Я запрокинул голову – от стыда, потому что она напомнила мне: кается она и прощения ждет тоже она, а не Тауншенд, чьи грехи сейчас – дело его, не мое. Словно благочинный подкинул мне семечко подозрения, а бойкая не по годам рассудительность в голосе Бесенка подтолкнула меня к мысли это семя взрастить.

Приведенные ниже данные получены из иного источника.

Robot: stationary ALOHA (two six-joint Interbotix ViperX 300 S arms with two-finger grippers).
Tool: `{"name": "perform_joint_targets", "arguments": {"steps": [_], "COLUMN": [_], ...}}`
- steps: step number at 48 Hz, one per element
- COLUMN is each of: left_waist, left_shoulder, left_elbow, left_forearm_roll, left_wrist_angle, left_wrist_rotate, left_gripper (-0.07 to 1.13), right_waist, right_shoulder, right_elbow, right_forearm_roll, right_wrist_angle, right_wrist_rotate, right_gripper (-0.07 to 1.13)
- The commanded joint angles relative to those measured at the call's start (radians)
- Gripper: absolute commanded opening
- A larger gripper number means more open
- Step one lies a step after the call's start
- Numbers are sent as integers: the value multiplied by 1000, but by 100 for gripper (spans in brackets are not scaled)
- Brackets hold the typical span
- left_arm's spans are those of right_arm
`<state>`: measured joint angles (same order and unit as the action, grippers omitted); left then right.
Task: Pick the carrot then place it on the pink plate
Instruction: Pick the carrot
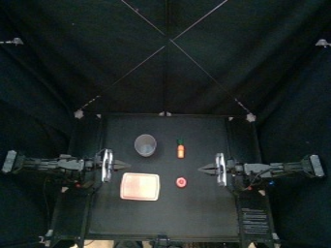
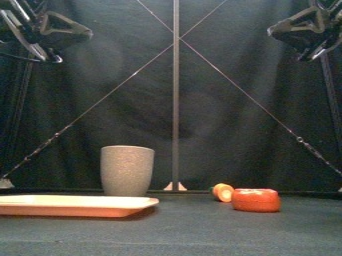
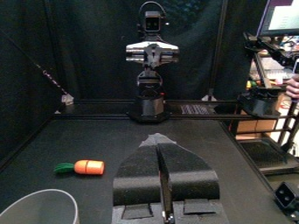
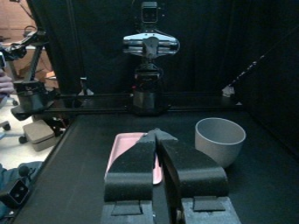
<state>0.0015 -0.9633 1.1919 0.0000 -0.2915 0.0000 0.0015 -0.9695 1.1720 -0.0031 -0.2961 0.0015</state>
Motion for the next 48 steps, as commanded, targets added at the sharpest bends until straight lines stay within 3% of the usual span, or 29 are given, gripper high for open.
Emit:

– Бывают грехи, которые мы не воспринимаем всерьез и легко прощаем, – сказал я, – ибо они исходят из желания досыта кормиться и не болеть, чего и Господь хочет от нас. Но ты должна научиться брать, не крадя, и брать только то, что тебе необходимо.
– Да, отче.
– Я не стану требовать, чтобы ты пошла к своим хозяевам и призналась в содеянном. В ответ они могут быть недостаточно великодушны. – Сесили Тауншенд, привязанная к кровати, и мистер Тауншенд с плеткой, расстроенный крахом его сыродельной империи, – недалекий человек, никогда не умевший толком распорядиться унаследованным богатством. – Но грех живет на тебе в запахе ветчинного жира, и он может просочиться под кожу. Скреби руки мочалкой в горячей воде трижды в день, чтобы очиститься от греха.
– Я так и сделаю, отче. Спасибо.
– Скажи-ка, – спросил я, – какое второе деяние милосердия?
– Напоить жаждущего.
– А пятое?
Она ответила без запинки:
– Позаботиться о страждущих.
– Поэтому, когда мистер Тауншенд опять будет груб со своей женой, подойди к ней попозже, когда ее развяжут, предложи ей питья и постарайся утешить ее.
– И тогда я получу прощение на сорок дней? – встрепенулась она. – За исповедь и за то, что я все это сделаю?
– Да.
– Хорошо, потому что я хочу сразу попасть на небеса. Туда, где они сейчас, я хочу увидеться с ними.
– С кем?
Она поднялась, сквозь решетку я видел ее маленькие кулачки.
– С отцом и матерью?
Кулачки разжались. Грязноватые гибкие ладошки раскрылись. “А Томас Ньюман? – хотелось мне спросить. – По нему ты тоже скучаешь? По Томасу Ньюману, что спас тебя, когда ты осталась сиротой, привез сюда и заставил Тауншендов взять тебя в свой дом. Ты будешь его вспоминать?” Моя пятка под табуретом наткнулась на железную шкатулку для хранения денег – шкатулку Томаса Ньюмана с заверенными бумагами на его земли и дом, свернутыми в трубочку и уложенными на дно. Ветер ломился в окна. Рановато было снимать с дверного косяка вторые четки, но я их снял. И догадался по кисло-сладкому запаху хмеля, что моя кружка с пивом опрокинулась, словно от порыва ветра, и на полу растеклась лужа. Но взгляд мой был прикован не к луже, но к угловому камню, где криво переплетались тусклые, пыльные полосы. Цвета мокрой шерсти и угасающего дня.
17
Средневековый футбол, первое упоминание об этой игре относится к XII веку.
18
Туника в Средние века, скроенная по образцу древнеримской, была верхней одеждой, как мужской, так и женской; плотность туники варьировалась (она могла быть и легкой, и утепленной), как и ее длина.